TASK BRIEF: All that is needed is an exact repetition of the lines from the one containing "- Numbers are" through the final line of the material, without pictures.
• • • • • • •
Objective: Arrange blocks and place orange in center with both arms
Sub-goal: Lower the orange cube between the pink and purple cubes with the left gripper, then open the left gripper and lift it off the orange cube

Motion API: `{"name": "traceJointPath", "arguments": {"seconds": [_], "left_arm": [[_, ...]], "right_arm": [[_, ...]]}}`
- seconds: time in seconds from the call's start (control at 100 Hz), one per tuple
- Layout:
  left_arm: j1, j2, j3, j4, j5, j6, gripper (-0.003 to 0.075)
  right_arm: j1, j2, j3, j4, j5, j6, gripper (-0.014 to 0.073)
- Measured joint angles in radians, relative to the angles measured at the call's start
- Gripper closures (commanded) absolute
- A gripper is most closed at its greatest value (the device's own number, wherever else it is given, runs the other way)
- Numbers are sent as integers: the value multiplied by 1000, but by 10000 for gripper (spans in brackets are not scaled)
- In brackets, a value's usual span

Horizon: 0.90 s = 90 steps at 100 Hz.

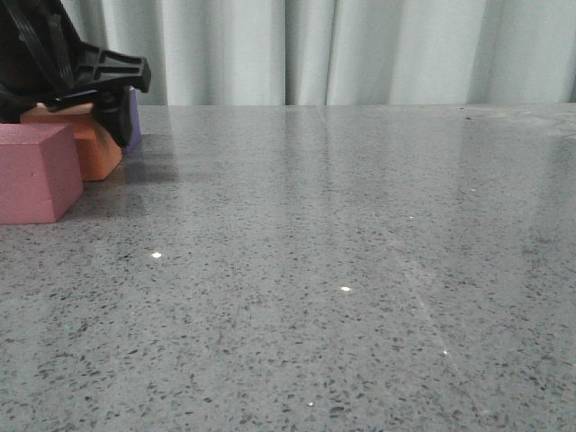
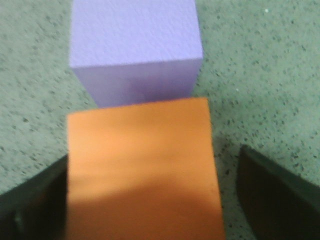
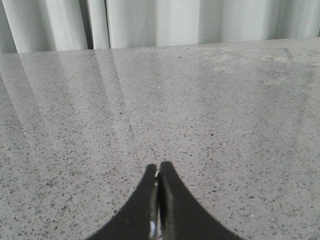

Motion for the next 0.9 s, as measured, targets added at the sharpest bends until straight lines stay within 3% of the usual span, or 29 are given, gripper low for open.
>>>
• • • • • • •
YOUR SOLUTION:
- Numbers are sent as integers: the value multiplied by 1000, but by 10000 for gripper (spans in brackets are not scaled)
- In brackets, a value's usual span

Horizon: 0.90 s = 90 steps at 100 Hz.


Motion for the next 0.9 s, as measured, targets added at the sharpest bends until straight lines stay within 3% of the usual span, or 29 are given, gripper low for open.
>>>

There is no more to this output.